▶ [Assignment]:
Using the records below, give again exactly the lines from the line that contains "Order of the" through the line that contains "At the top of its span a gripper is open", both ends included, and only those.

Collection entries
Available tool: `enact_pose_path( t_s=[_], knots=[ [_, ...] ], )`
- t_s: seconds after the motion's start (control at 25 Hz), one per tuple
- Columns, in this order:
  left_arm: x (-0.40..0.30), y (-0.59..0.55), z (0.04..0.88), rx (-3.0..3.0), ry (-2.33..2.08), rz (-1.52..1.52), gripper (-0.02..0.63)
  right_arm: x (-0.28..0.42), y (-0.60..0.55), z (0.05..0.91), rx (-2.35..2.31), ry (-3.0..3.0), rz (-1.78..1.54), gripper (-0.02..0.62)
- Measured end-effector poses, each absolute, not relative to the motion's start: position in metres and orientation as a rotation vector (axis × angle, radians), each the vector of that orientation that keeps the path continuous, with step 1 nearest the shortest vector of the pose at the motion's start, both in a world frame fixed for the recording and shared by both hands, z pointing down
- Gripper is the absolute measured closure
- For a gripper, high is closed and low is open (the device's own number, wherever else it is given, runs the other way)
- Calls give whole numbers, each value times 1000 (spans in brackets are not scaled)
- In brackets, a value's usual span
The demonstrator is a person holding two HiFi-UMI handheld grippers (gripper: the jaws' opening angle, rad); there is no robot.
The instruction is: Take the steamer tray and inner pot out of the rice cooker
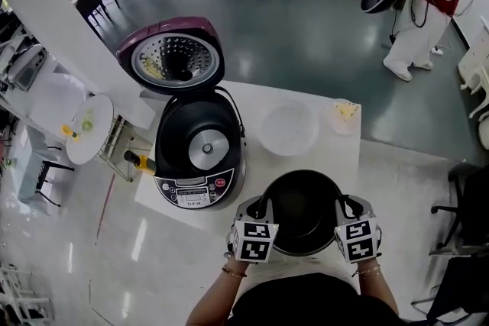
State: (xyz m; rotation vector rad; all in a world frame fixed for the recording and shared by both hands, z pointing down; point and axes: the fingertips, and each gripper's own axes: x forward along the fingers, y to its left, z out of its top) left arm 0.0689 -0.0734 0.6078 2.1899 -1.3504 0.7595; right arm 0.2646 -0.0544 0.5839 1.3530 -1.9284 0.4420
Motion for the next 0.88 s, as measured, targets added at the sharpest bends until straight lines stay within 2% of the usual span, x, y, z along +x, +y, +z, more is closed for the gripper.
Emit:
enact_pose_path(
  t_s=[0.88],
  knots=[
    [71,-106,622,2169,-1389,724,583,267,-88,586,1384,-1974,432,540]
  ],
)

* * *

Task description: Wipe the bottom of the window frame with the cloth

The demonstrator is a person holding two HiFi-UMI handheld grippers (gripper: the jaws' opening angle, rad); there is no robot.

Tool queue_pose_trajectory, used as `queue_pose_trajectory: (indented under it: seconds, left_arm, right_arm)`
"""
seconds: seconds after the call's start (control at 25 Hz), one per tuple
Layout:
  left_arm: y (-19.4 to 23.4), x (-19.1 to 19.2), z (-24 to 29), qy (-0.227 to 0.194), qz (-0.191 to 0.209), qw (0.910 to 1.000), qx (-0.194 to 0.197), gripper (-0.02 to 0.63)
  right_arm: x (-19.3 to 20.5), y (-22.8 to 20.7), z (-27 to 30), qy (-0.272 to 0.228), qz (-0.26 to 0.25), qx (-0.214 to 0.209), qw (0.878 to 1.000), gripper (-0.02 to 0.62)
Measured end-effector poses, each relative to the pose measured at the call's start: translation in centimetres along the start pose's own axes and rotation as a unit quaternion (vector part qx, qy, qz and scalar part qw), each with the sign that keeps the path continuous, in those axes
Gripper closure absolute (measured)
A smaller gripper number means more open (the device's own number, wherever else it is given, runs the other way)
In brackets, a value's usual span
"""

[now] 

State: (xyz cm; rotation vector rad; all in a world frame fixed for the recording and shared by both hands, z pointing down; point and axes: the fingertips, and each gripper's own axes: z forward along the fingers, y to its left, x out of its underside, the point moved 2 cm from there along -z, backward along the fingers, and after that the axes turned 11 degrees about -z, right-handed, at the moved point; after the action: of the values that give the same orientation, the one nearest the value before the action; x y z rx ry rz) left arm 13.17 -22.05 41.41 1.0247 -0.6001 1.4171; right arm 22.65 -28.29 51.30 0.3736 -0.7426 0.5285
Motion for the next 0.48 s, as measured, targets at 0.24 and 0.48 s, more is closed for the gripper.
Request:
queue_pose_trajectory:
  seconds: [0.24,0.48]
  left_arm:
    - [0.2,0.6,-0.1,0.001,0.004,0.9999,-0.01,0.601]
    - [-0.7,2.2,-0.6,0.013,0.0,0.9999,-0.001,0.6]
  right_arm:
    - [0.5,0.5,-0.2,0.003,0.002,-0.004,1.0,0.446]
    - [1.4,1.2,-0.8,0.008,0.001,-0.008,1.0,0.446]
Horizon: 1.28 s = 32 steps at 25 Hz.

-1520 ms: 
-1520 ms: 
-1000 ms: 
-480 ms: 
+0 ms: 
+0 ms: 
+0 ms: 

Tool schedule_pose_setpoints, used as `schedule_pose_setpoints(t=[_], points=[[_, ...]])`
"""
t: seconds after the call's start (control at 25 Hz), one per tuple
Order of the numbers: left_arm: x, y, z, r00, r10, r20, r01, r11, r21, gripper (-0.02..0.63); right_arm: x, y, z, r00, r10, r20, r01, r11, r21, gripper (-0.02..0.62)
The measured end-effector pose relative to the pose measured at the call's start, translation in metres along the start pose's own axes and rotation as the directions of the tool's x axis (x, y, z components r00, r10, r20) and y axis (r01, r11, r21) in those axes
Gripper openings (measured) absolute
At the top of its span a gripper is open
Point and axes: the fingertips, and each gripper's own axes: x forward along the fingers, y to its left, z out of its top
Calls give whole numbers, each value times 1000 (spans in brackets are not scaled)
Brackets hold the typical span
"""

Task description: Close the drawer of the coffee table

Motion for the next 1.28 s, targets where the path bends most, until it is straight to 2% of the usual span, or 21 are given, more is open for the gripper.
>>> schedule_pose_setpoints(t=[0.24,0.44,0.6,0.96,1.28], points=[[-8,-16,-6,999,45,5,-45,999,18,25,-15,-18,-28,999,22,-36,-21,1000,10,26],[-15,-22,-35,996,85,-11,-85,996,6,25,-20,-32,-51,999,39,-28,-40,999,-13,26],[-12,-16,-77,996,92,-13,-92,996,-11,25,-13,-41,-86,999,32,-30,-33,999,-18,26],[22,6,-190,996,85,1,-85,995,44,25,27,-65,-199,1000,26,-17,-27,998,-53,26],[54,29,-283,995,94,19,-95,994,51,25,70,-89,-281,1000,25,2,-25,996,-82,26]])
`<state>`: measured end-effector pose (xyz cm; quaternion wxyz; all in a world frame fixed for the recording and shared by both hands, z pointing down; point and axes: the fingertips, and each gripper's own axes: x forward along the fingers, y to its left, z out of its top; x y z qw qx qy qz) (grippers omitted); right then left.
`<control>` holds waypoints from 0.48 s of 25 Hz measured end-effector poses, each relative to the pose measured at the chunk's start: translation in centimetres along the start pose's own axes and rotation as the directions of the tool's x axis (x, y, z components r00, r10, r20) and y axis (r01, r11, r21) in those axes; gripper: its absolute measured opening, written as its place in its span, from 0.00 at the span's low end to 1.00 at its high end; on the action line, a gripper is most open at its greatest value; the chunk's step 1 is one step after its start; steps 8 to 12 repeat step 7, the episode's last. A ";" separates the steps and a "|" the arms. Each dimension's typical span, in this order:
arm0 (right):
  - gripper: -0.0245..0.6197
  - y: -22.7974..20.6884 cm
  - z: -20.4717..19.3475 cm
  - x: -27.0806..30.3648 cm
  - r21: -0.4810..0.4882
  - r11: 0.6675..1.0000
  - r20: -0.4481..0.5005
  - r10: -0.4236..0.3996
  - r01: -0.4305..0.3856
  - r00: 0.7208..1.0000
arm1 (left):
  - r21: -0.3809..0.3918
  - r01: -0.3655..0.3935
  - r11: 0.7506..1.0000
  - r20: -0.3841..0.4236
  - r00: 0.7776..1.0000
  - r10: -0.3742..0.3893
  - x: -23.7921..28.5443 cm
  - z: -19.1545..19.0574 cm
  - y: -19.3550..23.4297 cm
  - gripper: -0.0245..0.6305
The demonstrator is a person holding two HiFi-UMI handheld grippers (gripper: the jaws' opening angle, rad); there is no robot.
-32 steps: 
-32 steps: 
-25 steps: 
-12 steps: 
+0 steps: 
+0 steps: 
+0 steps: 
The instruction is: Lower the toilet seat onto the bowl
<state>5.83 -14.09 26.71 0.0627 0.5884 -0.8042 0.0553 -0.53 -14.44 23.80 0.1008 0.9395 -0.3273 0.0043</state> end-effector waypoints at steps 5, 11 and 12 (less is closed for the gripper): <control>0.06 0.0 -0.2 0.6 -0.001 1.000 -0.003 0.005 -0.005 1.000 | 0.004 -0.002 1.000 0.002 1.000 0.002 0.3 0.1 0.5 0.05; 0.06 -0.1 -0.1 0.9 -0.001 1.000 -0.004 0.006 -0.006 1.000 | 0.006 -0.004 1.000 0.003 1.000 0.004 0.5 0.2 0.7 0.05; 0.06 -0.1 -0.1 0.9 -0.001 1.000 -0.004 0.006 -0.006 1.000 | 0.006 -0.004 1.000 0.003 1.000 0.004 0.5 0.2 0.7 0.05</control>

▶ [Solution for this task]:
Order of the numbers: left_arm: x, y, z, r00, r10, r20, r01, r11, r21, gripper (-0.02..0.63); right_arm: x, y, z, r00, r10, r20, r01, r11, r21, gripper (-0.02..0.62)
The measured end-effector pose relative to the pose measured at the call's start, translation in metres along the start pose's own axes and rotation as the directions of the tool's x axis (x, y, z components r00, r10, r20) and y axis (r01, r11, r21) in those axes
Gripper openings (measured) absolute
At the top of its span a gripper is open

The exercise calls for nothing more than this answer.